Toby and the Pillow Storm
“But he was in the stern, asleep on the cushion; and they woke him up and said to him, ‘Teacher, do you not care that we are perishing?’ He woke up and rebuked the wind, and said to the sea, ‘Peace! Be still!’ Then the wind ceased, and there was a dead calm. He said to them, ‘Why are you afraid? Have you still no faith?’”
- Mark 4:38-40 (NRSVUE)
It was about 7:45 a.m. on Sunday morning when I heard footsteps scurrying around on the second floor, followed by faint laughter. In our house, if you’re still in bed past seven, there’s no guarantee you won’t be pounced on by a kid or two at any moment. Sure enough, the sound of stampeding buffalo thundered down the stairs, grew louder, and then the bedroom door burst open.
The kids poured in, chasing each other, and before long they were up on the bed, jumping wildly. Yoon and I knew it was time to get up anyway, so that part wasn’t the issue, but the chaos was a lot to handle this early.
“Guys, calm down, it’s too early,” I managed to say. But they could hear in my voice that I wasn’t angry or even all that serious, so it did nothing.
Pillows began sailing through the air over Yoon’s head, loosely aimed in my direction.
And then I noticed him.
Our dog, Toby, was quietly nestled beside Yoon. Toby loves my wife. He’s lukewarm with me, and usually pays attention to me only when Yoon is away and I look like the lone remaining option for dispensing food. To him, I’m a kibble vending machine when his beloved is out of town.
In this moment, though, Toby laid perfectly still. His body bobbed slightly with the kids’ jumping, his eyes tracked the pillow projectiles, but otherwise he seemed entirely unmoved by the frenzy around him. Hazel let out a shriek while Hudson bent down to say something silly right in Toby’s face. Toby didn’t react. Just a slow lick of the lips.
I was amazed.
The night before, I had read the chapter on silence and solitude in The Ruthless Elimination of Hurry, where John Mark Comer quotes the sixth-century monk John Climacus: “The friend of silence draws near to God.” Comer goes on to argue that noise runs roughshod over our lives, shaping us more than we realize.
Apparently, not Toby.
I don’t want to over-romanticize the spiritual depth of our dog. Toby isn’t worried about raising children in a digital age of comparison and distraction. He’s not concerned with the rage machine of social media, or how faithful Christian friends have been pulled into its endless cycle of outrage. But Toby does know silence, or at least a kind of settled presence. And I have to admit, maybe I could learn something from him.

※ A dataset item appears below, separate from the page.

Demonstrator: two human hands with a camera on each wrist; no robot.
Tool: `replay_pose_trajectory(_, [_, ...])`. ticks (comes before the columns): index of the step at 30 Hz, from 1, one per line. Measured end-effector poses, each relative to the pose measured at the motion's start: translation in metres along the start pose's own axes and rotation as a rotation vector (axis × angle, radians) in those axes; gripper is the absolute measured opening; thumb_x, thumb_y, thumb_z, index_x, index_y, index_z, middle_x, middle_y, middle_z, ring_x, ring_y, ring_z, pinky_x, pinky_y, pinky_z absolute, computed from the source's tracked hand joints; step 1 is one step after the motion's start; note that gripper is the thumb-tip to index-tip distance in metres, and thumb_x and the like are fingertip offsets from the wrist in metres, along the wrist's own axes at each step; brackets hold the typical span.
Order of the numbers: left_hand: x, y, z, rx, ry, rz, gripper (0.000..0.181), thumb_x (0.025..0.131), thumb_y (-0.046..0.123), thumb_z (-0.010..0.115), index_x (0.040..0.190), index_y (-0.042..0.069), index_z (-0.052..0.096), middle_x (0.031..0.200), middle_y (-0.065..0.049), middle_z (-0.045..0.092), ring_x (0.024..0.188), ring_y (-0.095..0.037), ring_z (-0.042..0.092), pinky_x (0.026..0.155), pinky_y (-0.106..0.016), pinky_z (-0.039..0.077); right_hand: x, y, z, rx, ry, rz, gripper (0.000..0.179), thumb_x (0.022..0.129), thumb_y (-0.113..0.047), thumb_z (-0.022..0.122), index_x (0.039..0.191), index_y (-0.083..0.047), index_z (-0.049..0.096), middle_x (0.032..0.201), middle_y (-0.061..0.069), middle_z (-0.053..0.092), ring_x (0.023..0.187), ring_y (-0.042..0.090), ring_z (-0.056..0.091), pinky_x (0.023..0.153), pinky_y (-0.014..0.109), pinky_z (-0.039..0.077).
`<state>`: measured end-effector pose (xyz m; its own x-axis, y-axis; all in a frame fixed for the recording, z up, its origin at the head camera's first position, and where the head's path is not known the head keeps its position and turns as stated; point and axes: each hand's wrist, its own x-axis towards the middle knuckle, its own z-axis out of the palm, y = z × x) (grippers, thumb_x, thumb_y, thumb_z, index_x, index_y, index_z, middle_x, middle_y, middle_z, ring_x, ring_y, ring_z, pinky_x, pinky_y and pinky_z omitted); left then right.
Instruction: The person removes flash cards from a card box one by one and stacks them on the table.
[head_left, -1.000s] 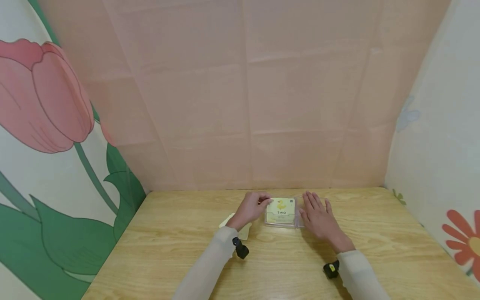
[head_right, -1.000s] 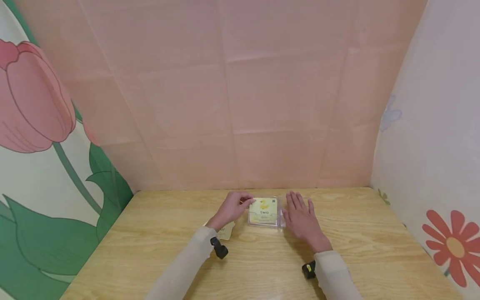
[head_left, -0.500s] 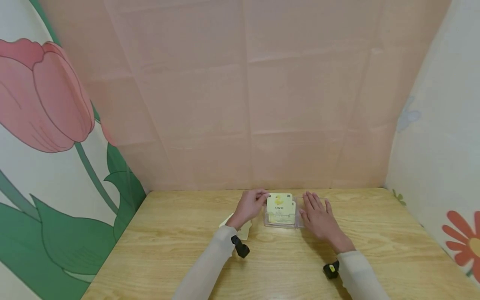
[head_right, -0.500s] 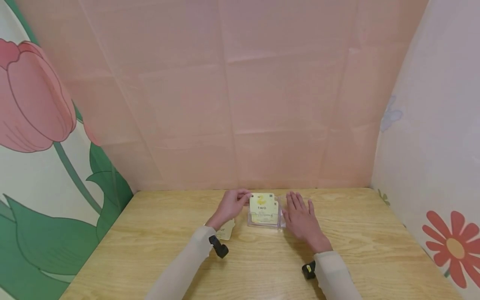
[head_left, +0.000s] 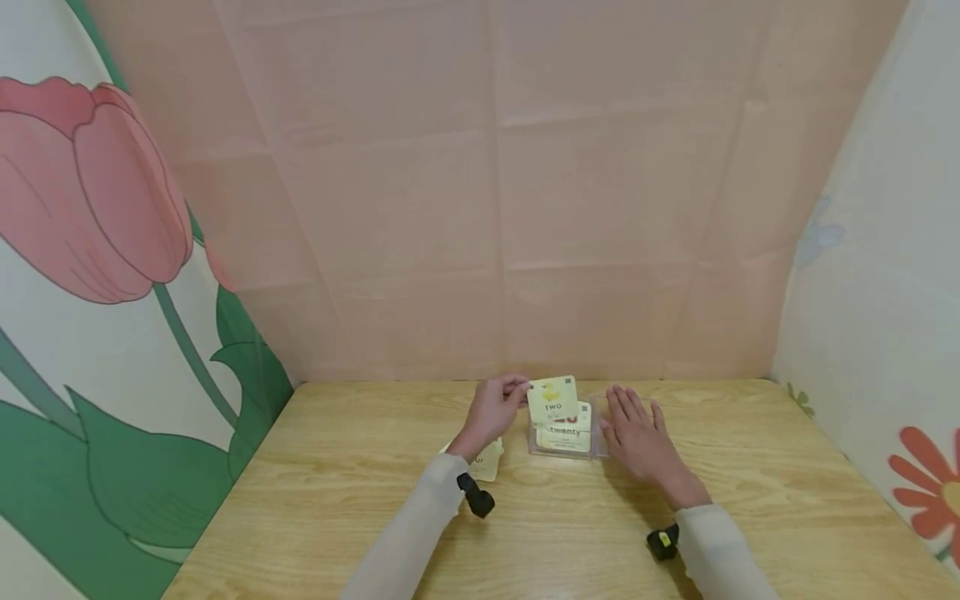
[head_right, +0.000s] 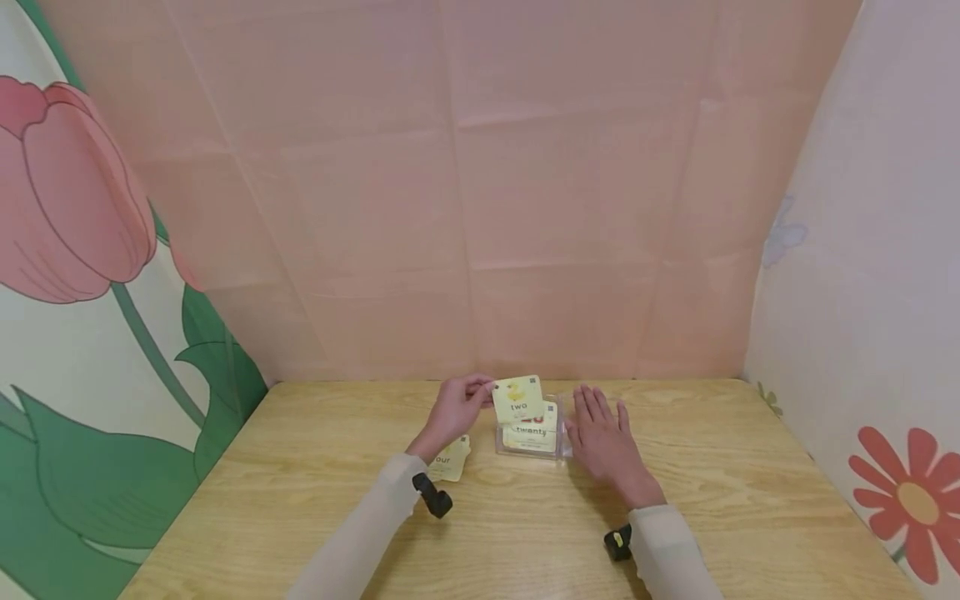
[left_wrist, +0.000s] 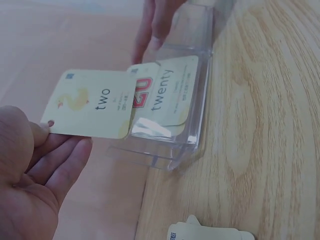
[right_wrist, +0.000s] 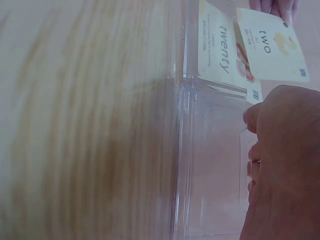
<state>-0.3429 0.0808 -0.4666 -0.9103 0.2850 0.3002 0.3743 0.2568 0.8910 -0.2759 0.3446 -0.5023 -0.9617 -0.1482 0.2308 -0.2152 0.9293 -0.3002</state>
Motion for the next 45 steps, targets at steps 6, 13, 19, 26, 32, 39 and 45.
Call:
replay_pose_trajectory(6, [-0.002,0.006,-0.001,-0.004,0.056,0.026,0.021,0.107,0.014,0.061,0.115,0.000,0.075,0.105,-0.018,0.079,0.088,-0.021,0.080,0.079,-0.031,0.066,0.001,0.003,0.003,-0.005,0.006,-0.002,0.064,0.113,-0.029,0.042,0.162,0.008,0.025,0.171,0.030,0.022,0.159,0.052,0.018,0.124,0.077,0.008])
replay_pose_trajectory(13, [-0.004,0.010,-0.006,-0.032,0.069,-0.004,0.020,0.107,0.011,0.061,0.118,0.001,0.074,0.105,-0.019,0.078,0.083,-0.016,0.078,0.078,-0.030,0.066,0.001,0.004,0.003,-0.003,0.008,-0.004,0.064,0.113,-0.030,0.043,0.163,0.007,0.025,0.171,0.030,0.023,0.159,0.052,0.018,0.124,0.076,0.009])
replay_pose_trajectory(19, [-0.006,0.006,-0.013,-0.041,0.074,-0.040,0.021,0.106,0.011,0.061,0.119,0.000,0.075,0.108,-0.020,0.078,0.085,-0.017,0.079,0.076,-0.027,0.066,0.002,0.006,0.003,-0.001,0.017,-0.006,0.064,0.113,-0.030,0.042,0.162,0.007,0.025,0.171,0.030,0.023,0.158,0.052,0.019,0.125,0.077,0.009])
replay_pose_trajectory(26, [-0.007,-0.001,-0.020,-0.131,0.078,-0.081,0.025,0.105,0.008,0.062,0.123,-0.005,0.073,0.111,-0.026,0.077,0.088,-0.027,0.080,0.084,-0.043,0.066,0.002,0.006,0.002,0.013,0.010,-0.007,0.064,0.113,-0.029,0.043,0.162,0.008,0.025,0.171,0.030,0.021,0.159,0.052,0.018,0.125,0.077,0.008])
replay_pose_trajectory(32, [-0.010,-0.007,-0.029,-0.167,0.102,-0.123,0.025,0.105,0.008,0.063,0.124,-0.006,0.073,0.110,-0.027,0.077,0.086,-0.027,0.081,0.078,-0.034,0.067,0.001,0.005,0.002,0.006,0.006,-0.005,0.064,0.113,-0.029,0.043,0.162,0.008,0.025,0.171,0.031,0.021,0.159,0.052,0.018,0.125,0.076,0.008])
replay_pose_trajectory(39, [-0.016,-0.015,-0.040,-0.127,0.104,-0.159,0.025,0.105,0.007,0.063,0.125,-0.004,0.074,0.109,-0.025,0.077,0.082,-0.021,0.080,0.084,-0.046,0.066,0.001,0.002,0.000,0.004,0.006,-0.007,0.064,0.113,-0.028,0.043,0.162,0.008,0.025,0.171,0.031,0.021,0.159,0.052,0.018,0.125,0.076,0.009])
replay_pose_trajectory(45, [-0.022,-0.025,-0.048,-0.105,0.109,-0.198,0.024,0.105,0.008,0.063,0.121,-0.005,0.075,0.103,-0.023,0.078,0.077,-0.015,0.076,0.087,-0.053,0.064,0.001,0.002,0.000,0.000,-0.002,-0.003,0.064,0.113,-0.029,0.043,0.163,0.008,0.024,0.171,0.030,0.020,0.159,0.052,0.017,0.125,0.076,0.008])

The ability to remain calm and grounded while the storms of life swirl around us is not just a personality trait. It’s a gift, and more than that, a discipline. We see it in Jesus himself, sleeping in the boat while his disciples panic, convinced the storm is about to end everything. Jesus is not indifferent to the danger, but he isn’t consumed by it.
Toby never stopped the chaos in our bedroom that morning. The pillows still flew, the kids still laughed, and the noise eventually gave way to getting ready for church (late). But his calm presence was a quiet reminder that peace doesn’t have to necessarily come from changing circumstances. Sometimes it comes from learning how to remain present within them.
Reflection: What is one way your pets (or the animals you observe) model a kind of calm, attention, or presence that you tend to lose in the noise of daily life, and what might it look like to receive that as an invitation rather than a novelty?
Prayer: Gracious God, you teach us not only through words, but through the lives of the creatures you have made. Help me notice the ways in which nature models calm attention. Train my heart to be less reactive, less ruled by noise, and more settled in trust, as even the animals rest within your care. Form in me a calm that reflects confidence in you, the Lord of all living things. Amen.